* _Problem details_
Find the line with "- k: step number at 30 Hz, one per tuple" and the line with "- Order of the" in the entries below; output exactly those two lines, every line between them, and no others.

** Supplied data follows **

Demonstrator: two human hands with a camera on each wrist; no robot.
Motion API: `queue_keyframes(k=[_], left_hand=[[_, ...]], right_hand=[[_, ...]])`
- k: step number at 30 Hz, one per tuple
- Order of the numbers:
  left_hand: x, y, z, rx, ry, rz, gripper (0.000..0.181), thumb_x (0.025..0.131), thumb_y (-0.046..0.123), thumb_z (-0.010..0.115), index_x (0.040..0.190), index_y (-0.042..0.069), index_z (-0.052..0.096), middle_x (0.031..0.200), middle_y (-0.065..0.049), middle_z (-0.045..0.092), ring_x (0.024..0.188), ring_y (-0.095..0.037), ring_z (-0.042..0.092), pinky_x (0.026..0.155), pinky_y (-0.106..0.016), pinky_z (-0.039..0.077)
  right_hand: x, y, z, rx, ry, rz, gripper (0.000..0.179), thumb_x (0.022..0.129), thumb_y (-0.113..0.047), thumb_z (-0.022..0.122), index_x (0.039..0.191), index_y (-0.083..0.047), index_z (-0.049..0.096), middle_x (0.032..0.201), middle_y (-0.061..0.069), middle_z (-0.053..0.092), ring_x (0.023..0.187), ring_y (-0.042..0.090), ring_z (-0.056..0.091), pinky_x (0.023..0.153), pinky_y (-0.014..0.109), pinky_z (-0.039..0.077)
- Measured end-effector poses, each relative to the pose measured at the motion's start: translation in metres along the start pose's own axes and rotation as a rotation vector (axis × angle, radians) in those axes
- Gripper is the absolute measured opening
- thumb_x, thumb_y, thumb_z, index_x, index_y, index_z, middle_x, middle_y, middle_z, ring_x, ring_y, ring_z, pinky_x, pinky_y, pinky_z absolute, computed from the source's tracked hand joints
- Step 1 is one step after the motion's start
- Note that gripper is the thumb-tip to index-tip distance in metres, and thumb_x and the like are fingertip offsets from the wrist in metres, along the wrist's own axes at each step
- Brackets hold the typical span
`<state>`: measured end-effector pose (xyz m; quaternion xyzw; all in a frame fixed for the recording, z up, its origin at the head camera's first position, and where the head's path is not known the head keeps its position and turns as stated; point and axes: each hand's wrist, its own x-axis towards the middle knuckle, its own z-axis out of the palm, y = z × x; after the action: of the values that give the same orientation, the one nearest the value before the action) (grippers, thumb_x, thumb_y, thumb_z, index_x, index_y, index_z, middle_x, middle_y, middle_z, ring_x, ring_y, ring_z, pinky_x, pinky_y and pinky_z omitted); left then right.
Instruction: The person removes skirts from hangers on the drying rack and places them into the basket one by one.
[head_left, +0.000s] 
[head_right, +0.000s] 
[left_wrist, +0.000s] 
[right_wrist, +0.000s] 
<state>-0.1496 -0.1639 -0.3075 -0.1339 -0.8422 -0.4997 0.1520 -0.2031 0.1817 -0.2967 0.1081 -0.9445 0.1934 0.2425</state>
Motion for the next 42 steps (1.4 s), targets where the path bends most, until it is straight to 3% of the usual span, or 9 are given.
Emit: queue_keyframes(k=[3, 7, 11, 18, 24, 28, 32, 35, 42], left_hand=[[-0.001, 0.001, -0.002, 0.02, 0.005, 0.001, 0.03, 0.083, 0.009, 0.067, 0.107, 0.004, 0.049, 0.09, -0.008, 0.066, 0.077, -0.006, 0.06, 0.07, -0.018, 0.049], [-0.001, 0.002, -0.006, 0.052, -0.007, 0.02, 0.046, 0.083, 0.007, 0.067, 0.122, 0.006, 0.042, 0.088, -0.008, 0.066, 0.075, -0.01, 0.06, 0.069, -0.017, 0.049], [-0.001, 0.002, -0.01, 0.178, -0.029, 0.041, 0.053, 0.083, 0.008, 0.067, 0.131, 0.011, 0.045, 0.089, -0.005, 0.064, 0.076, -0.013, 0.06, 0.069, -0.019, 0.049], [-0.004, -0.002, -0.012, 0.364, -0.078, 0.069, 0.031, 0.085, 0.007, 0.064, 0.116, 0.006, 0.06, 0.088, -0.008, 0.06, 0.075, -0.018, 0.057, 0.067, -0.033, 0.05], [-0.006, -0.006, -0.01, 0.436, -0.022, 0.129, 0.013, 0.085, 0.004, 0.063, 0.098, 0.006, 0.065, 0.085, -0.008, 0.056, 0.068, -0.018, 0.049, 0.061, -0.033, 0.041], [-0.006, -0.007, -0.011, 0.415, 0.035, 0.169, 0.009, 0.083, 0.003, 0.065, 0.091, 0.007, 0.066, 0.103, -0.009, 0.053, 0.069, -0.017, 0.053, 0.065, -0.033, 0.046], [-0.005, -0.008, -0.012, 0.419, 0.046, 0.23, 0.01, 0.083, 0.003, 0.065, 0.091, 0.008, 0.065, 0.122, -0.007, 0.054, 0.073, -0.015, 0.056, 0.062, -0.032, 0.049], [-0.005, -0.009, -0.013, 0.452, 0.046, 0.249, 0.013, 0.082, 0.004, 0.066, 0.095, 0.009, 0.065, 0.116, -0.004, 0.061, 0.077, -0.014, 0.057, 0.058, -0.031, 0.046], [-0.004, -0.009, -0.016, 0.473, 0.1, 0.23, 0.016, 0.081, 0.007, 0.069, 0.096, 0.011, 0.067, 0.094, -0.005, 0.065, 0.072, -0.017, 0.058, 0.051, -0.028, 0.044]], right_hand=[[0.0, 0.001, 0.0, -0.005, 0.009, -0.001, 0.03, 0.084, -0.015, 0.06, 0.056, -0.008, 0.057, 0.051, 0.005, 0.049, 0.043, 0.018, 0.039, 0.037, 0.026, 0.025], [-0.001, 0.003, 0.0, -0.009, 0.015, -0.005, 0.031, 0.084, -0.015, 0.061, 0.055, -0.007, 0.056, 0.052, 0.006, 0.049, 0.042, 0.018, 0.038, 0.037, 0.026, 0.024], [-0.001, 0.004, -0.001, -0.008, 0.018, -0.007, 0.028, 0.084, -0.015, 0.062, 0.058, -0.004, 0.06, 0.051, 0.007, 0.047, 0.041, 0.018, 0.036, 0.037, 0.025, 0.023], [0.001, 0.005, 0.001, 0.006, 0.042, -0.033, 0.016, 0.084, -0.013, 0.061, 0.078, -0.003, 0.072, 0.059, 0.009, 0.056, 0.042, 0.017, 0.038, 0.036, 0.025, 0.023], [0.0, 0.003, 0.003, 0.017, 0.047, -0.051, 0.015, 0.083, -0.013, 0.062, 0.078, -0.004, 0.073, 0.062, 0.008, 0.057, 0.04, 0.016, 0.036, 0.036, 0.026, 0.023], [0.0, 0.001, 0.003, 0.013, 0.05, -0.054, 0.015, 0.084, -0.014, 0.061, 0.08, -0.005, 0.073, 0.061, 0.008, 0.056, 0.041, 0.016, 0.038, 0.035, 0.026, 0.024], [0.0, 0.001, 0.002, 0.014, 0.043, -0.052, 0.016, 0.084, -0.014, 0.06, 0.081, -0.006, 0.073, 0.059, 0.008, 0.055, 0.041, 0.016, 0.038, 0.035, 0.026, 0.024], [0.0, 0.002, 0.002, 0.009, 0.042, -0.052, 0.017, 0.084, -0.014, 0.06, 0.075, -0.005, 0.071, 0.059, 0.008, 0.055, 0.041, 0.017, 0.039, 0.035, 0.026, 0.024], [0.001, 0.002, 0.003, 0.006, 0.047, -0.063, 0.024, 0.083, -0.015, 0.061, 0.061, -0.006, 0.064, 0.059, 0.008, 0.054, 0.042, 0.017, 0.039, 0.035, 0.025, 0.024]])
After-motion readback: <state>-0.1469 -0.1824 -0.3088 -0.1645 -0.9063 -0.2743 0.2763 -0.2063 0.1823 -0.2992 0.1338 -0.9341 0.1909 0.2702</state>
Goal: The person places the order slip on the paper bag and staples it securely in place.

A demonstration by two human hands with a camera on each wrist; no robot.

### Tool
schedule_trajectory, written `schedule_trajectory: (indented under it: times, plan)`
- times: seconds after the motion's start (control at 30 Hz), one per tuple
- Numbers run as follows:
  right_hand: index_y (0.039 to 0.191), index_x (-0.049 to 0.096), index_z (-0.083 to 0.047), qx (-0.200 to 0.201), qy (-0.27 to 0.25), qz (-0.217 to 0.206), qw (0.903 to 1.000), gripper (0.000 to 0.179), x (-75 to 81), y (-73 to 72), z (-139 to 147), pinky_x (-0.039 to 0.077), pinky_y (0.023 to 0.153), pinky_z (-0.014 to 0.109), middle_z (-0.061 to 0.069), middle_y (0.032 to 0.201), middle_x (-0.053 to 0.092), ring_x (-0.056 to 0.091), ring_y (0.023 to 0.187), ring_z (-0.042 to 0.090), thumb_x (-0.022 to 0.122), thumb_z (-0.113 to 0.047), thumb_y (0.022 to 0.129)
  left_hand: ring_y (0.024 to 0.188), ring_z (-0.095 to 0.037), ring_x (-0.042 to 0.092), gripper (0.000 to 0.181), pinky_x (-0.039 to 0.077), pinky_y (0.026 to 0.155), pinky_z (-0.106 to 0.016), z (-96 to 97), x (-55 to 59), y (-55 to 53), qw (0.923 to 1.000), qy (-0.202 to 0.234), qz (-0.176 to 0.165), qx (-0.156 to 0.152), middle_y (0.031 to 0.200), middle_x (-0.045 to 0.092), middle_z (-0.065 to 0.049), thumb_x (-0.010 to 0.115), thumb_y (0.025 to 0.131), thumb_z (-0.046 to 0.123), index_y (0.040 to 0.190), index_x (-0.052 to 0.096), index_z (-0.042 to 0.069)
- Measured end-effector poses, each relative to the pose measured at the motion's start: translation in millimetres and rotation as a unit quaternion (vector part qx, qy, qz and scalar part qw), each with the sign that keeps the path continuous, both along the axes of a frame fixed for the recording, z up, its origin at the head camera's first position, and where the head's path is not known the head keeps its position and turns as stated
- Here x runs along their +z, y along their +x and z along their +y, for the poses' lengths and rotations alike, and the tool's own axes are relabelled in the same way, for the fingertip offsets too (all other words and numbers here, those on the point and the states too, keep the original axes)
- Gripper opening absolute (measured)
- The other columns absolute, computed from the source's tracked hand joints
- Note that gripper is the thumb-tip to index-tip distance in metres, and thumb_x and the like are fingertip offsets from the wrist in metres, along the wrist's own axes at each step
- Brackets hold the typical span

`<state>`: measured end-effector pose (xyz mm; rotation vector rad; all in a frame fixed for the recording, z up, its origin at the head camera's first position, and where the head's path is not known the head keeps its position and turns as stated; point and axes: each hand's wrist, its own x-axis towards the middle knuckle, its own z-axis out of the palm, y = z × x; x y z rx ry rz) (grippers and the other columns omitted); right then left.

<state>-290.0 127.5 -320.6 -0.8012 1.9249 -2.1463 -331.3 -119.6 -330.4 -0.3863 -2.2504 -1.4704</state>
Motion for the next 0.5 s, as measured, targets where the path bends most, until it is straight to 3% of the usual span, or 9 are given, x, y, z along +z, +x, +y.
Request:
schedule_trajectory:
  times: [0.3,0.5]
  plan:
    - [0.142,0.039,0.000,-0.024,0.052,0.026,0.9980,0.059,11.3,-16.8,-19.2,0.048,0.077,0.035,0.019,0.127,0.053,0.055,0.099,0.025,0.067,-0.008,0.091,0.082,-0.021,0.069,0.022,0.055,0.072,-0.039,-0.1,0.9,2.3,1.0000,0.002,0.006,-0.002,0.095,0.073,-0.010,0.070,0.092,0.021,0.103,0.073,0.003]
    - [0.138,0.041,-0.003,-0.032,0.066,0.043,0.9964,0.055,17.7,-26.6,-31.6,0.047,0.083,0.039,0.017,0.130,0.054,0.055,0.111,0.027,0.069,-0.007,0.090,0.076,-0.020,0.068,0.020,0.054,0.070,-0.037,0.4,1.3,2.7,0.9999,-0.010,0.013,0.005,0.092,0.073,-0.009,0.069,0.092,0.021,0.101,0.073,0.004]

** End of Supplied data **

* _Written response_
- k: step number at 30 Hz, one per tuple
- Order of the numbers:

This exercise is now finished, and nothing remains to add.